# Engine Bay Detail (Back to Black)



## DMH-01

So today I decided it was time to give the engine a good clean and this is what I started with...



















Method I used to clean:

Rinsed with a hose spray gun
Sprayed the whole engine bay with a degreaser (I used GUNK) and left for 1 - 2 minutes
Agitated with a sponge
Rinsed 
Sprayed again with degreaser and left for 1 - 2 minutes
Rinsed
Dried slightly with a sponge
Sprayed with APC and agitated with a new sponge and detailing brush
Rinsed
Dried with microfibre cloths
Dressed with 303 Aerospace and left for 4 - 6 hours

And this is the final result...




























The dull plastics have got a nice shine to them now and I'm pleased with the results :thumb:


----------



## GolfFanBoy

Good job, looks good as new :thumb: 303 is great for dressing an engine bay.


----------



## DMH-01

GolfFanBoy said:


> Good job, looks good as new :thumb: 303 is great for dressing an engine bay.


Cheers pal . Yeah it's fantastic stuff, never thought that dull plastic would have a mirror shine to it.


----------



## paul.sessions

great job looks like new


----------



## Adrian Convery

that looks awesome!


----------



## martyp

Great job. :thumb:

I was going to do mine and CYC never had any 303 in stock at the time so I used AG VRT and it was pretty good too.

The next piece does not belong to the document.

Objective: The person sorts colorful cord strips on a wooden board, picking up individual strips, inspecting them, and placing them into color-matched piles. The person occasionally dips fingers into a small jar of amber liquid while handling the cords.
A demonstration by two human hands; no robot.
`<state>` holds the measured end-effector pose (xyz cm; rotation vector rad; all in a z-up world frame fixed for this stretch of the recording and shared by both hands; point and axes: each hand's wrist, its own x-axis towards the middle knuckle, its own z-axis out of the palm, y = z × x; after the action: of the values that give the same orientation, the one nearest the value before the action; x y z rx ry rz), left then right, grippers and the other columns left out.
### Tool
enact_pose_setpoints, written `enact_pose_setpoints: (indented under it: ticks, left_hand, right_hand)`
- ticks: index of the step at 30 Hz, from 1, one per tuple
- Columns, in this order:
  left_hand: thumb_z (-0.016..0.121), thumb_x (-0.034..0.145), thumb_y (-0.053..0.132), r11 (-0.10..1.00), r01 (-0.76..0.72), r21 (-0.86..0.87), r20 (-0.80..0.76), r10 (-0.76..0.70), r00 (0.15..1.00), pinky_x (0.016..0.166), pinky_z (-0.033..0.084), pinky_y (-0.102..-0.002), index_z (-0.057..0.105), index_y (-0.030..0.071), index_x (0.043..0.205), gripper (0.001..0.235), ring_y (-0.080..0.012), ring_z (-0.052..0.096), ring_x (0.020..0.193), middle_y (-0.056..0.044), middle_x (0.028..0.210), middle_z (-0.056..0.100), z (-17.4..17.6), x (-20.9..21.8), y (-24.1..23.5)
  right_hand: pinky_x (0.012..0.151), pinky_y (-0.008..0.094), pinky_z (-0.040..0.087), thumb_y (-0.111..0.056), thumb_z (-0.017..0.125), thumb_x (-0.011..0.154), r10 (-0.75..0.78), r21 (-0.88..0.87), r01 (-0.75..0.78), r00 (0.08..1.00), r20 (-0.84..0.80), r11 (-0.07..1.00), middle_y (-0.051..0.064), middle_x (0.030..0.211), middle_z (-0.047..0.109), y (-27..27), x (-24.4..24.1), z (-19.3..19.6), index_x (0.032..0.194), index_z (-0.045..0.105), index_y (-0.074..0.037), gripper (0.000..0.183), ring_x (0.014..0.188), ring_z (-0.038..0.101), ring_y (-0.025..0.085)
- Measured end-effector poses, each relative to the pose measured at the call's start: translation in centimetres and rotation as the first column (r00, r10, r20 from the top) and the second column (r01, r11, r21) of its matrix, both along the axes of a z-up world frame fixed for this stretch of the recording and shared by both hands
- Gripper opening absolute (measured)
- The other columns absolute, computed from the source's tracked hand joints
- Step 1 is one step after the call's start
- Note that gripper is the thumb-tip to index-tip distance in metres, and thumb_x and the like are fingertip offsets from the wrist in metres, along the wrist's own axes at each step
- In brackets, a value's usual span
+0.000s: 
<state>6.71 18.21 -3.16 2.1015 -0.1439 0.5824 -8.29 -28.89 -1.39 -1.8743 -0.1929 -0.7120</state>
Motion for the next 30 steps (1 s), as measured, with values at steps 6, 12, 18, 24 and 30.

You really can't better 303 though, leaves a great finish.


----------



## DMH-01

paul.sessions said:


> great job looks like new


Thanks mate



Adrian Convery said:


> that looks awesome!


Cheers mate, results definately surprised me .



martyp said:


> Great job. :thumb:
> 
> I was going to do mine and CYC never had any 303 in stock at the time so I used AG VRT and it was pretty good too. You really can't better 303 though, leaves a great finish.


Polishedbliss sell it aswell mate that's where I got mine, always order the odd one or two items from them as it's free delivery. Yeah lasts a while aswell.


----------



## Snapples

Thats simply beautiful. What a change. Well done!


----------



## tonyy

Great job..


----------



## Brodhurst

Nice mate. Did you cover some bits? Or did you just hose the whole lot? I want to do mine but don't want to do any damage.


----------



## DMH-01

Brodhurst said:


> Nice mate. Did you cover some bits? Or did you just hose the whole lot? I want to do mine but don't want to do any damage.


I didn't rinse the top left of the bay as there's some electrics there but rinsed everywhere else. Most modern engines are designed to take water anyway so you should be fine mate. If you do want to cover parts you probably only need to cover the alternator, fusebox and battery.


----------



## uzi-blue

Looks great. nice work. :thumb:


----------



## james_death

Well Tidy...:thumb:


----------



## Marchosias

What an amazing turnaround, love when people do things like this!. So worth every minute.


----------



## CJR

Great finish, made me want to do mine now!! I would be scared of the hose in the engine bay, but i think you've just got to go for it, and take care in certain areas.


----------



## DMH-01

Marchosias said:


> What an amazing turnaround, love when people do things like this!. So worth every minute.


Thanks mate .



CJR said:


> Great finish, made me want to do mine now!! I would be scared of the hose in the engine bay, but i think you've just got to go for it, and take care in certain areas.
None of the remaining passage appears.